Love be yours and love be mine: Christmas Day Sermon 2021

Sermon Christmas Day 2021

11am Eucharist Christ Church Cathedral

Fr Richard Peers SMMS

Love came down at Christmas,

love all lovely,

love divine.

What does divine mean to you?

Perhaps you think of a well known Fair Trade brand of chocolate?

Perhaps you are as old and outrageous as me and remember the 1980s drag act: Divine.

Or it might be that you think more of the verb, to divine the meaning of a thing.

The Victorian poet Christina Rossetti’s wonderful poem, Christmastide, which you should have been given on a card as you entered the cathedral today perfectly describes what we are celebrating in this Eucharist and throughout the day in our homes and families.

We know what love is. Most of us know how to love, most of us know what it feels like when we feel loved. Most of us know what it is to want to be loved.

But we also know that our love, our loving, our loves, are a mixture. 

Of course, we all want to have a fantastic Christmas which is perfect from start to finish.

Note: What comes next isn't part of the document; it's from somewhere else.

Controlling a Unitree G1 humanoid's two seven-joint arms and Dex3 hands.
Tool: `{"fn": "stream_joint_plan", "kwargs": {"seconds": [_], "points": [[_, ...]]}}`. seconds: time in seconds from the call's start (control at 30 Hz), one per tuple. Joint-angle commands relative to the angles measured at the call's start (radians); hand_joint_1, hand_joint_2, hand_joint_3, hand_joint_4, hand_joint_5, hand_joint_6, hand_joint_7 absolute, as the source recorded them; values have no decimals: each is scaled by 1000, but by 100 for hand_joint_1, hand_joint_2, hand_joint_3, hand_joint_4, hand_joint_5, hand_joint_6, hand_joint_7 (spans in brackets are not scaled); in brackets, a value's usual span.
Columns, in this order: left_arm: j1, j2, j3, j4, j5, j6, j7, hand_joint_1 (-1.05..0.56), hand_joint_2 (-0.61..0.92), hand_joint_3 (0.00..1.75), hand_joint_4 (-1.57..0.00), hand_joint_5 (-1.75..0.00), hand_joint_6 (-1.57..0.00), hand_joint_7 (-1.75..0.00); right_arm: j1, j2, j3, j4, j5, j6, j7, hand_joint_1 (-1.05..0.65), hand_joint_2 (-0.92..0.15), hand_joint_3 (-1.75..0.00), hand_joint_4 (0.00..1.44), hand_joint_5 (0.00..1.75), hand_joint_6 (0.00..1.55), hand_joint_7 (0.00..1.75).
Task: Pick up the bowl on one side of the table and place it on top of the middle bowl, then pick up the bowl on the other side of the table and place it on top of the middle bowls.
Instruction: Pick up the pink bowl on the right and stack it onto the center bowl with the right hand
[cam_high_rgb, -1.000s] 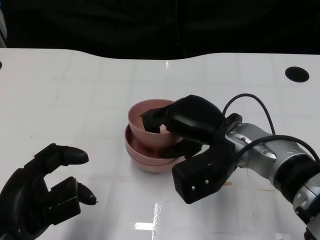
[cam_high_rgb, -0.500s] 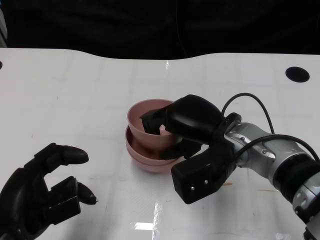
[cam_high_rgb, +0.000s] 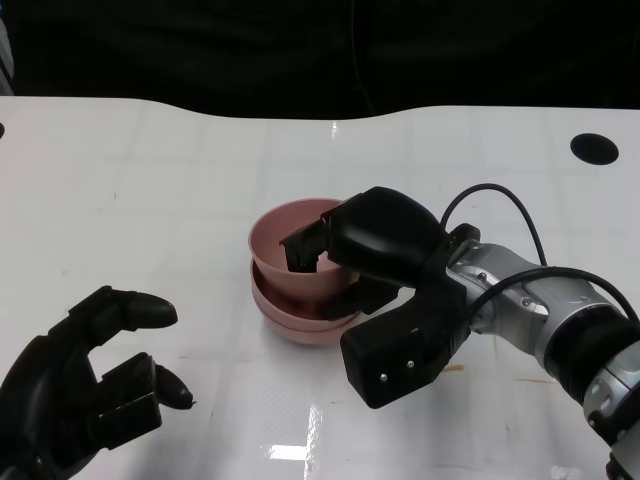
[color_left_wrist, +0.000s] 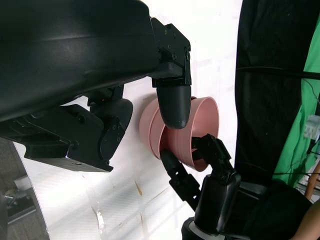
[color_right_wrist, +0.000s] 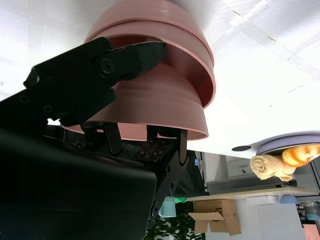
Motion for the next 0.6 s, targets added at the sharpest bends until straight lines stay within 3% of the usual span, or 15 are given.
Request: {"fn": "stream_joint_plan", "kwargs": {"seconds": [0.03,0.1,0.17,0.37,0.43,0.53,0.57,0.6], "points": [[6,5,4,-5,10,-7,2,32,92,133,-55,-175,-22,-175,-11,-3,6,5,-7,-2,-7,-26,-92,-16,88,175,74,139],[5,5,4,-7,12,-1,5,32,92,132,-55,-175,-22,-175,-11,-3,7,8,-4,-3,-1,-27,-92,-16,86,175,82,111],[6,4,4,-3,12,-9,-1,32,92,132,-55,-175,-22,-175,-11,-3,8,9,-5,1,-2,-27,-92,-14,86,175,87,95],[6,5,3,-1,14,-12,-3,32,92,132,-55,-175,-22,-175,-12,-11,10,9,-9,-2,-7,-28,-92,-13,85,175,91,84],[7,7,1,-2,19,-12,-2,31,92,132,-55,-175,-21,-175,-11,-24,13,6,-14,-5,-11,-55,-92,-28,77,125,83,30],[7,7,1,-3,22,-11,-2,31,92,131,-54,-175,-21,-175,-10,-27,12,4,-17,-5,-12,-63,-92,-32,73,108,80,10],[6,4,3,-2,19,-9,-2,31,92,131,-54,-175,-21,-175,-10,-26,16,0,-11,23,62,-64,-92,-33,73,107,80,9],[6,2,4,-3,17,-7,0,31,92,131,-54,-175,-21,-175,-9,-25,19,-6,-7,46,120,-84,-92,-54,37,55,41,4]]}}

But we know that we will irritate one another, there will be moments when things don’t go right, or to plan, or we find we have made a hopeless present choice. We will disagree about what to have on the TV or what time to go for a walk.

We know that our world is a mixture. Perhaps feeling like it is balanced too much to what is not good at the moment. Endless bad news about Covid, the economy, troop movements on the border of the Ukraine, or even our own problems here at Christ Church or in each of our on lives.

It can seem that love, loveliness and the divine are very far away.

There is a small ceremony in the Eucharist that you probably don’t even notice.  After putting wine into the chalice we add a few drops of water.

This may have its origins in the Roman custom of adding water to wine, and therefore may have been done by Jesus at the last supper. 

For Christians too it is a sign of the water and blood that flowed from the side of Christ in John’s account of the crucifixion. 

As such it is a sign of the sacraments of Christian initiation, baptism in water and Eucharist in blood.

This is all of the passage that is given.